- Opening Delimiter -

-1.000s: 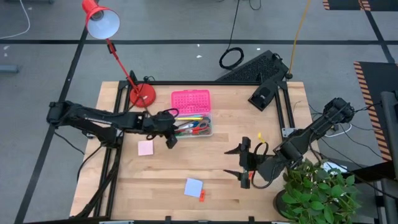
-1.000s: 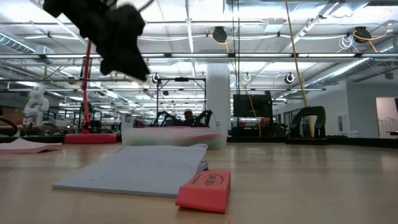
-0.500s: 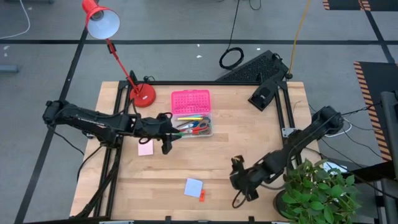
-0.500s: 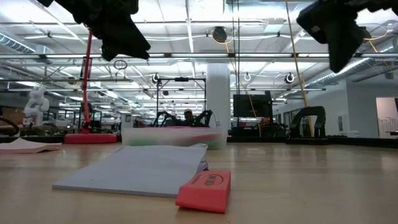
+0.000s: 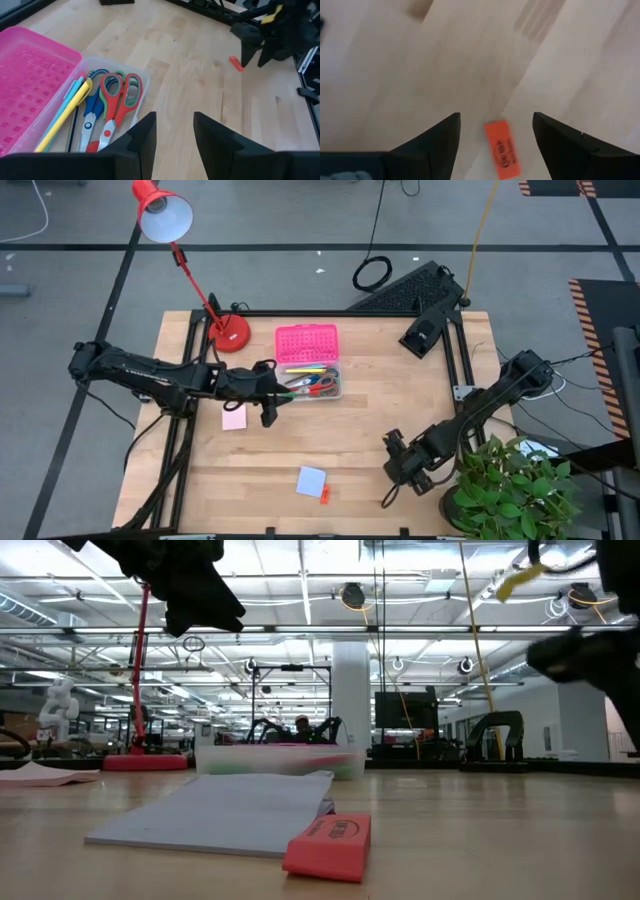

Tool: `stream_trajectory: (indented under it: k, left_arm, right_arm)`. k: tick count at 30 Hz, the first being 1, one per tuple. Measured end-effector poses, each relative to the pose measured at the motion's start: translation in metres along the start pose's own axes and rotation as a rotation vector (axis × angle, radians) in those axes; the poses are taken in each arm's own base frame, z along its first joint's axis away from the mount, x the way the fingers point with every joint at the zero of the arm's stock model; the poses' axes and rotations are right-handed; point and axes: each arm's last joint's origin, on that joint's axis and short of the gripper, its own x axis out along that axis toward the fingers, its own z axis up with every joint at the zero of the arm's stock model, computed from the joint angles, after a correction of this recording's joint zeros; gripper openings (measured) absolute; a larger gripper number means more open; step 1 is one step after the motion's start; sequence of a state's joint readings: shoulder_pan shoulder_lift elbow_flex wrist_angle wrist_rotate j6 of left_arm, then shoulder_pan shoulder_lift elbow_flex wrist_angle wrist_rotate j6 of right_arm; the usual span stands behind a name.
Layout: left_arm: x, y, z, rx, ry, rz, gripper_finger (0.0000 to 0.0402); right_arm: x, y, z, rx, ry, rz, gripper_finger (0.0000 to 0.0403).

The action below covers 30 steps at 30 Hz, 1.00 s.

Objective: Pack school essentials
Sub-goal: Put the right orange eraser into the pink supply box

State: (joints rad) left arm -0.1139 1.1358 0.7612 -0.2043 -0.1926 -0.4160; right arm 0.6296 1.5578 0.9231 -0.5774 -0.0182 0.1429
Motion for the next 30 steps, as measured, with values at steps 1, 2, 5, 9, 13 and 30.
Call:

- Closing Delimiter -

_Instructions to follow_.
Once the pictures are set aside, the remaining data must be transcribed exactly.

_Answer_.
-1.000s: 
-1.000s: 
-0.500s: 
-0.500s: 
+0.000s: 

Tool: `stream_trajectory: (indented under it: k, left_arm, right_arm)`. k: tick count at 30 Hz, the first being 1, one per tuple. Measured end-effector poses, each relative to the pose measured at the motion's start: translation in metres along the start pose's own axes and rotation as a rotation vector (axis × angle, radians) in those axes; the poses are taken in each arm's own base frame, z along its first joint's axis away from the mount, x the way the fingers point with every joint at the zero of the arm's stock model; the poses' axes and rotations are right-handed; point and axes: each arm's last joint's origin, on that joint's axis and short of the gripper, its own x axis out along that axis toward the fingers, its own z axis up with every joint at the zero of the arm's stock model, computed from the joint angles, after a correction of this recording's joint zeros; gripper openings (measured) absolute; a larger gripper number means more open; step 1 is one step after the motion's start; sequence of a state's joint readings: shoulder_pan shoulder_lift elbow_flex wrist_angle wrist_rotate j6 of left_arm, then shoulder_pan shoulder_lift elbow_flex wrist_angle wrist_rotate j6 of right_arm; the usual span stands behind a name.
Layout: left_arm: x, y, z, rx, ry, rz, gripper_finger (0.0000 to 0.0402); right_arm: x, y, z, rx, ry, rz, gripper_finger (0.0000 to 0.0403).

The action below covers 30 steps at 30 Hz, 1.00 s.

Objective: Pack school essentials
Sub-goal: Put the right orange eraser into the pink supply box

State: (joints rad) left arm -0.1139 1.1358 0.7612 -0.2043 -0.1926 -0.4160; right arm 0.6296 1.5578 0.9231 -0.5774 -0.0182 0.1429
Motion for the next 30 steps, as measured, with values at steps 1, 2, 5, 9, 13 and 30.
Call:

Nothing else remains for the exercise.